Tráfico has issued the new laws on those electric scooties (patinetes eléctricos) the kids use. It was fun while it lasted...

Emma Randal lives in a slum in Almería City called La Chanca. Here in her blog she meets the local resident and singer Sensi Falan. A YouTube moment for Sensi Falan here with her song Mi Estrella Fugaz.

We don’t normally examine sucesos – single events – but the police found and later destroyed a packet-bomb in a residence for foreign minors in Madrid on Wednesday. It came with a message: ‘This is the beginning of a New Spain’. Worrying.

See Spain:

Extra GoodShit brings us ‘Lost and Found in Hemingway’s Spain’ – the writer becomes lost in the Guadarrama National Park.

Nativity in Spain – How did the tradition began, and Where to see Belenes in Andalucía, with Molly’s Piccavey here.
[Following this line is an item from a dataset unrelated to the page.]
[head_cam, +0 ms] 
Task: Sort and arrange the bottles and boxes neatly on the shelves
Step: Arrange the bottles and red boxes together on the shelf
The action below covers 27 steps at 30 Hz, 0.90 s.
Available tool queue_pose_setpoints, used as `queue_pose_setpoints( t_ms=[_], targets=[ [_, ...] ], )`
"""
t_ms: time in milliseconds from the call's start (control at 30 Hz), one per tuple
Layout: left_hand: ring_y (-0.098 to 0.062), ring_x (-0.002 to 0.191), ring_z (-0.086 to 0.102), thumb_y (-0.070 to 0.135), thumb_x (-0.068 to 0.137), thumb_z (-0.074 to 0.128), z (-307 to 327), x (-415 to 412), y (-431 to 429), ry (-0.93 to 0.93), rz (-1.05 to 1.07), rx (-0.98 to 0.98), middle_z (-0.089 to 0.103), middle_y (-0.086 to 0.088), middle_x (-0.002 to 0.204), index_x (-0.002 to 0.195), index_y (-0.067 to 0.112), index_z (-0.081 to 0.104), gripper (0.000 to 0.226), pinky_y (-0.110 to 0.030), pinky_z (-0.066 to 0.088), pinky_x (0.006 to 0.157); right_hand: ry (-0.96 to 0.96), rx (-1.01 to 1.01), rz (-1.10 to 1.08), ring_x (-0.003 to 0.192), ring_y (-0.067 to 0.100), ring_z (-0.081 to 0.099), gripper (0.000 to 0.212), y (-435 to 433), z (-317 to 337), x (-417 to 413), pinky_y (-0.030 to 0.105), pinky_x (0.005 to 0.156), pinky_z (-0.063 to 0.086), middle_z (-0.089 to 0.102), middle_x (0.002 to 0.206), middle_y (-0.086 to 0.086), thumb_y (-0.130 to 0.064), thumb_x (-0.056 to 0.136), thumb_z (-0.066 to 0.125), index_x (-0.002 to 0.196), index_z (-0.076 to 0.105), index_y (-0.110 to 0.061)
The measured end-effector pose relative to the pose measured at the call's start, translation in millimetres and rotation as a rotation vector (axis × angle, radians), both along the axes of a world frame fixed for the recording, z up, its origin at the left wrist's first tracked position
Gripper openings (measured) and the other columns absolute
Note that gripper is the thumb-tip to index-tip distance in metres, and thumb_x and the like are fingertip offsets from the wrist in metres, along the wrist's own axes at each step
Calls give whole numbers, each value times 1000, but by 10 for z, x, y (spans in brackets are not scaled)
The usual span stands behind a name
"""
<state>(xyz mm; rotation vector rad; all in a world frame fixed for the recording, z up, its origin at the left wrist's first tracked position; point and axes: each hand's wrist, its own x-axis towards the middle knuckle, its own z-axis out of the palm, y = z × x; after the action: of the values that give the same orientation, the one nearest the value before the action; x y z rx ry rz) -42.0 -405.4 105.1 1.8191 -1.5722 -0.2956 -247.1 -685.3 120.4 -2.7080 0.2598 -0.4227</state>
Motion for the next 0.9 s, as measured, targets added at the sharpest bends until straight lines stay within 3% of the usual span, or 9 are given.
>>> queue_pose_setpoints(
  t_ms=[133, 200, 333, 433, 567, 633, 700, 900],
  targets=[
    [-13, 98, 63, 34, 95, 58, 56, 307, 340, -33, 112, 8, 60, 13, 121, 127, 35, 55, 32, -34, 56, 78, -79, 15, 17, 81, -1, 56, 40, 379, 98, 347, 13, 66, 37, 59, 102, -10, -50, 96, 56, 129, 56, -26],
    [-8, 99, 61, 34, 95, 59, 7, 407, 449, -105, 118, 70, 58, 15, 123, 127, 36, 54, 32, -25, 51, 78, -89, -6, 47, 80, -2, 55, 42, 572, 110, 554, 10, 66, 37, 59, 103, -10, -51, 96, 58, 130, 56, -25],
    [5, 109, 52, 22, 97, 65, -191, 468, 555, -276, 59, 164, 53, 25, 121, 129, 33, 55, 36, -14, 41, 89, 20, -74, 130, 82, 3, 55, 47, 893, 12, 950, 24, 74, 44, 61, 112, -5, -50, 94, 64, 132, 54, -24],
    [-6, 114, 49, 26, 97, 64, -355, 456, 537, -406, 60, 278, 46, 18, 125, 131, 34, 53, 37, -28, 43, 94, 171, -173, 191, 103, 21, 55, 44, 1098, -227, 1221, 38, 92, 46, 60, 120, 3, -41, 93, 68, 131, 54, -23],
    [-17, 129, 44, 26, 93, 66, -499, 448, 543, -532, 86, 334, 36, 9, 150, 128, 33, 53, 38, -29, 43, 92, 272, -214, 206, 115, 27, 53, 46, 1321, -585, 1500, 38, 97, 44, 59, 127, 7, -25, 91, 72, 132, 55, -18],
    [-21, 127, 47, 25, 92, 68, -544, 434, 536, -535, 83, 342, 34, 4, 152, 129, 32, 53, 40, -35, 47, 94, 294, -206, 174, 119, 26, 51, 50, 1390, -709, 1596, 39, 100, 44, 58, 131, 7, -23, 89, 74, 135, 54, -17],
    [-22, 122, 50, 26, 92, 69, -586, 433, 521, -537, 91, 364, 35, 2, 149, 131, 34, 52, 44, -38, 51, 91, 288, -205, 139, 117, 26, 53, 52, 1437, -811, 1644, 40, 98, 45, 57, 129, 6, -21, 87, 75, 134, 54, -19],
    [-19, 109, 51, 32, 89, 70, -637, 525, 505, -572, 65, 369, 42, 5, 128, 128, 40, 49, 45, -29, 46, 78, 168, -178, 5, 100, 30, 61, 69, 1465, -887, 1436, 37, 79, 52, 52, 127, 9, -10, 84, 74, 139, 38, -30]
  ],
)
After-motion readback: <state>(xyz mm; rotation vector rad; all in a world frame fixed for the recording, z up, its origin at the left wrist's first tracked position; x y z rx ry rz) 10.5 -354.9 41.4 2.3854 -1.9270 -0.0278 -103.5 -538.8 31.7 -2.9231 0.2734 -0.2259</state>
The saga continues with... Fifteen new Pueblos Más Bonitos de España. Joining the erstwhile list of 79 beautiful villages (wiki) from January 1st, please welcome Alcudia (Baleares), Atienza (Guadalajara), Betancuria (Fuerteventura), Castellar de la Frontera (Cádiz), Castrillo de los Polvazares (León), Culla (Castellón), Mogrovejo (Cantabria), Monteagudo de las Vicarías (Soria), Olivenza (Badajoz), Pastrana (Guadalajara), Pollença (Baleares), Ponte Maceira (Coruña), Robledillo de Gata (Cáceres), Teguise (Lanzarote) and Vinuesa (Soria). Gallery and story here.

Finally:

It's long been a truism that, despite millions of English-speakers living in Spain (some of whom have a basic knowledge of the language), Officialdom prefers to either use the services of either Google-fish or, better still, Cousin Bertín, who once spent two weeks in Dublin. We find 'This Establishement (sic) has complaint-sheets' signs all over Almería for example, we come across the standard 'My tailor is very rich' English in tourist departments across Spain, then there’s the remarkable Pacientes: Sala de Espera sign in our local hospital obligingly translated as ‘Patients: Charning Room' (!) and now, from the Government-funded Global Spain, and referring to a video and article at El Nacional here, we extend a brotherly message (and spelling error) to the Americans: ‘Happy Thanskgiving'.